* [YOUR ASSIGNMENT]:
Please return the lines below verbatim, beginning at the one that has "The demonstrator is" and stopping after the one that has "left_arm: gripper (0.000", and add no other lines.

[[ DATA SHOWN open ]]

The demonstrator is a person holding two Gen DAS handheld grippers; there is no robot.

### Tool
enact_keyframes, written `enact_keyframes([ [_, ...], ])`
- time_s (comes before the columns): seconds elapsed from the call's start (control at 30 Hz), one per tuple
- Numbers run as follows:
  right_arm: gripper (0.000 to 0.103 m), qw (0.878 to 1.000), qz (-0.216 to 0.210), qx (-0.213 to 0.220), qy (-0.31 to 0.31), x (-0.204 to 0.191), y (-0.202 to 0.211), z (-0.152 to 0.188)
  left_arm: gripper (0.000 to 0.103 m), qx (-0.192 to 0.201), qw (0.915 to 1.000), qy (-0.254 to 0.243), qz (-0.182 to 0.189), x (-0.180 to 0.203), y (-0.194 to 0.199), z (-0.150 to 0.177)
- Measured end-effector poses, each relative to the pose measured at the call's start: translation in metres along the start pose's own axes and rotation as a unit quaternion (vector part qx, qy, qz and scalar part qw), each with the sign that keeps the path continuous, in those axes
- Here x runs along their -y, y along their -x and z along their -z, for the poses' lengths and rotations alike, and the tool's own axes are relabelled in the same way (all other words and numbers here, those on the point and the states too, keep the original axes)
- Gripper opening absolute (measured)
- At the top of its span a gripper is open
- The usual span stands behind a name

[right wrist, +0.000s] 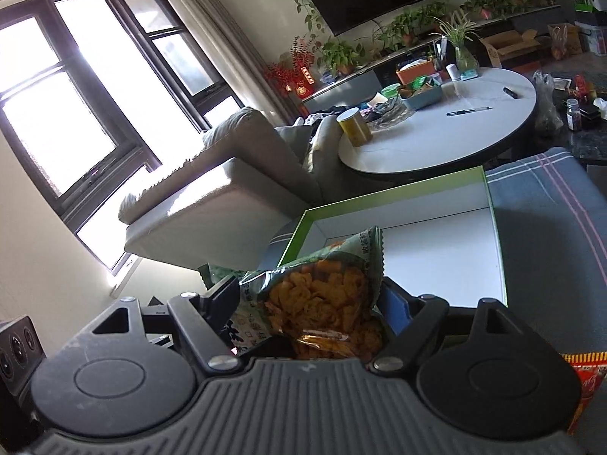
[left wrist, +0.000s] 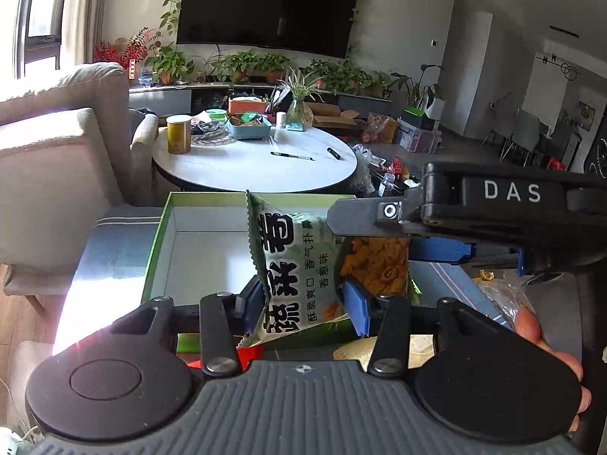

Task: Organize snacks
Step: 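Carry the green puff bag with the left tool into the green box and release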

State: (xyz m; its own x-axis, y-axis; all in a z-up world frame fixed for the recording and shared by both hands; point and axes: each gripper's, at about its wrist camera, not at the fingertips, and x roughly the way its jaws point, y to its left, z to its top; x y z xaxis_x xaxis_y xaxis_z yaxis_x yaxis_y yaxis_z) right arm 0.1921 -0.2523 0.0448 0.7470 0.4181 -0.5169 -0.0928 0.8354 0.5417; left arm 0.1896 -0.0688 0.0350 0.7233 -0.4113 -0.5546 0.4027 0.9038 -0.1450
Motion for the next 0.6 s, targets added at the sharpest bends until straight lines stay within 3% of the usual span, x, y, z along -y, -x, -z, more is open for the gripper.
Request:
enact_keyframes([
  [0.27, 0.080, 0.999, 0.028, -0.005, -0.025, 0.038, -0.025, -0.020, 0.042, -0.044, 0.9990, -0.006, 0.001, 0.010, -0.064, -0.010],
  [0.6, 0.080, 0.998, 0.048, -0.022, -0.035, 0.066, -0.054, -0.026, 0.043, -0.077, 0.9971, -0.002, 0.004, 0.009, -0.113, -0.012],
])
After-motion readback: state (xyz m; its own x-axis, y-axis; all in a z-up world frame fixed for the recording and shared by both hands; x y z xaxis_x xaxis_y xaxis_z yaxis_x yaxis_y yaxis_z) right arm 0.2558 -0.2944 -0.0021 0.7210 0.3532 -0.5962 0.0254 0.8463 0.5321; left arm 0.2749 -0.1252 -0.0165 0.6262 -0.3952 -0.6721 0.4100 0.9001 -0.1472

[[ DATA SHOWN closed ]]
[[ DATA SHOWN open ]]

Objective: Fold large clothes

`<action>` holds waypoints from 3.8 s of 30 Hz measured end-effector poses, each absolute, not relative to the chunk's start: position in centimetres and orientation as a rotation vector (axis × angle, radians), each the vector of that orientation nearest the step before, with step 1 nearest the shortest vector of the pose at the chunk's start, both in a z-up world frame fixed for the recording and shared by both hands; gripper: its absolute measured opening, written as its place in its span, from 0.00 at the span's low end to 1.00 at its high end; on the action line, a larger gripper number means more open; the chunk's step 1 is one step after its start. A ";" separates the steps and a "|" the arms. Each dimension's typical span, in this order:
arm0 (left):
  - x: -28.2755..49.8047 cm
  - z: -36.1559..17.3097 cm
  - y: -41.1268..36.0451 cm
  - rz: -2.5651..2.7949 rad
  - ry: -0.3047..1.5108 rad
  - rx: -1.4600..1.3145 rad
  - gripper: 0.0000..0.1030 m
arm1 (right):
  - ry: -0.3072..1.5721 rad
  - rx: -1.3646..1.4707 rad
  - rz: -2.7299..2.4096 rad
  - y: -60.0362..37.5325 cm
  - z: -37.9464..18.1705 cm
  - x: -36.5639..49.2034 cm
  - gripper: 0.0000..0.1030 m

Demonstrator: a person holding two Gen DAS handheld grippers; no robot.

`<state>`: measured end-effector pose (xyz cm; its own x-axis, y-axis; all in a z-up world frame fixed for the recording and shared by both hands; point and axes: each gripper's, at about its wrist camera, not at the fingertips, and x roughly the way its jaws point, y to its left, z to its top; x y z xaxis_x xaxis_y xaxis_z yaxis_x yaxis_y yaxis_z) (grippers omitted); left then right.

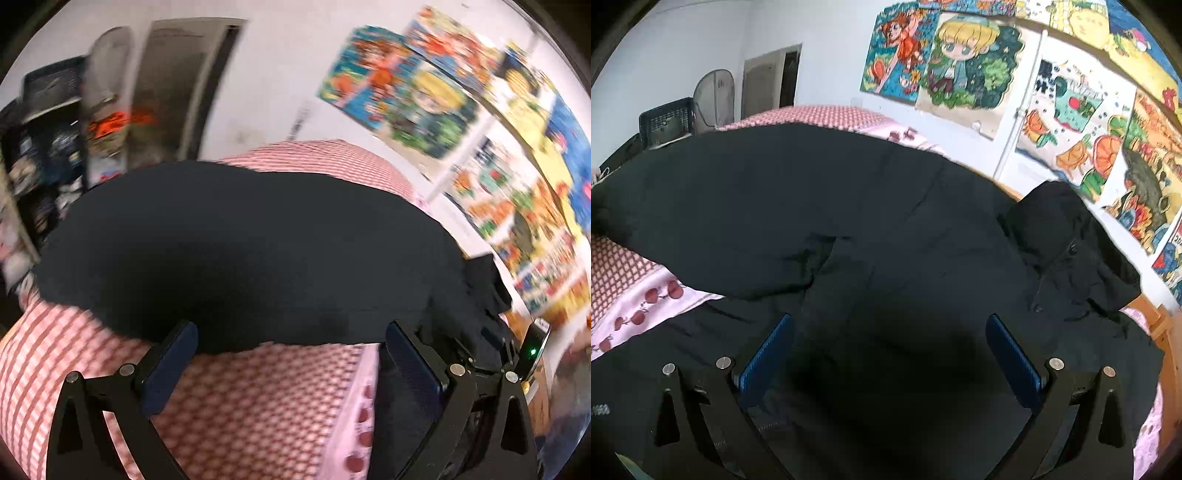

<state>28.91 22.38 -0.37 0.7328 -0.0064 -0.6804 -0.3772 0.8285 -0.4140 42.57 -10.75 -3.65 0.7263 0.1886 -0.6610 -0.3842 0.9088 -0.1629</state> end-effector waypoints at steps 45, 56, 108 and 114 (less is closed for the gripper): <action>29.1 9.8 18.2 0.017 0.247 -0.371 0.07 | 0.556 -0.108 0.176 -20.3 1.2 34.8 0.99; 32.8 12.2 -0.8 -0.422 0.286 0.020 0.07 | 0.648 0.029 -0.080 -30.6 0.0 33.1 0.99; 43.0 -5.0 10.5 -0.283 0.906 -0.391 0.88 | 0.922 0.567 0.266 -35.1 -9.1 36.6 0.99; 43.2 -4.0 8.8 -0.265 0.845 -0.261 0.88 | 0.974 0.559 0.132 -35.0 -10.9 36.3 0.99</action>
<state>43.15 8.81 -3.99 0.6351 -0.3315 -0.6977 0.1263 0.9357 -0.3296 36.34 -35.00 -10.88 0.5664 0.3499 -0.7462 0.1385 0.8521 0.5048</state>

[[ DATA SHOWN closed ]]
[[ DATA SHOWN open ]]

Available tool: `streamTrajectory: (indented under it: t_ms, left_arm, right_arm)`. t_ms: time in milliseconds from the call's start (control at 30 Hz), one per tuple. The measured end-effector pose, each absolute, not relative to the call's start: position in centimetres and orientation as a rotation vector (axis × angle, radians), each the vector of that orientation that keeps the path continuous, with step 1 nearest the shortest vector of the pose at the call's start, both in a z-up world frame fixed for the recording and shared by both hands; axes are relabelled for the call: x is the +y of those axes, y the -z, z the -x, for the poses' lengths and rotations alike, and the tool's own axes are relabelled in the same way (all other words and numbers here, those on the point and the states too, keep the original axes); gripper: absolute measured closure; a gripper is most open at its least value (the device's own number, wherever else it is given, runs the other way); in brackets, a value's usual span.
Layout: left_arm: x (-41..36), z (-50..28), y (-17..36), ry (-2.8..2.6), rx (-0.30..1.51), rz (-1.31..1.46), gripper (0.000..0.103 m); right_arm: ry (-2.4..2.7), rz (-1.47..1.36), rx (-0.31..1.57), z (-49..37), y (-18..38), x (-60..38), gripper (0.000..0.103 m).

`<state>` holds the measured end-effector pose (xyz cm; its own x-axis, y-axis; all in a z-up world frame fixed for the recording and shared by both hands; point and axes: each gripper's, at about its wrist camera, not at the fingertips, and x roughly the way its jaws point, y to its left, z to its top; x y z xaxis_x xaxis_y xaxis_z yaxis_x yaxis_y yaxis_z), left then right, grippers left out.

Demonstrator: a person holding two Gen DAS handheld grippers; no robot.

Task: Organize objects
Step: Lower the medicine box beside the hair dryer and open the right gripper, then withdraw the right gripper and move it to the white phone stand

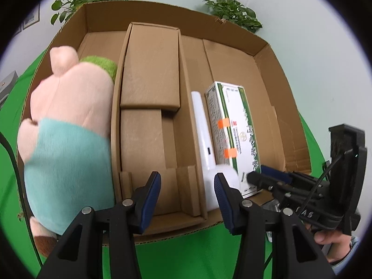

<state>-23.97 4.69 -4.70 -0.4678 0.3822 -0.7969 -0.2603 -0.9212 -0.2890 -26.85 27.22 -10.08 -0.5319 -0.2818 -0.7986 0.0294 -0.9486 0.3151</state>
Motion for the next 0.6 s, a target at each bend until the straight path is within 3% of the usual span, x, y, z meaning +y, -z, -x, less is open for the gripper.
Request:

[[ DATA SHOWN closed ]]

* [ANSWER AREA]:
The demonstrator is a person holding two Gen DAS handheld grippers; there is no robot.

### Tool
enact_keyframes, written `enact_keyframes([ [_, ...], ])`
- time_s (comes before the columns): seconds elapsed from the call's start (control at 30 Hz), one per tuple
- Numbers run as follows:
  right_arm: gripper (0.000 to 0.103 m), qw (0.878 to 1.000), qz (-0.216 to 0.210), qx (-0.213 to 0.220), qy (-0.31 to 0.31), x (-0.204 to 0.191), y (-0.202 to 0.211), z (-0.152 to 0.188)
  left_arm: gripper (0.000 to 0.103 m), qx (-0.192 to 0.201), qw (0.915 to 1.000), qy (-0.254 to 0.243), qz (-0.182 to 0.189), x (-0.180 to 0.203), y (-0.194 to 0.199), z (-0.150 to 0.177)

A complete answer has now been given to the exercise.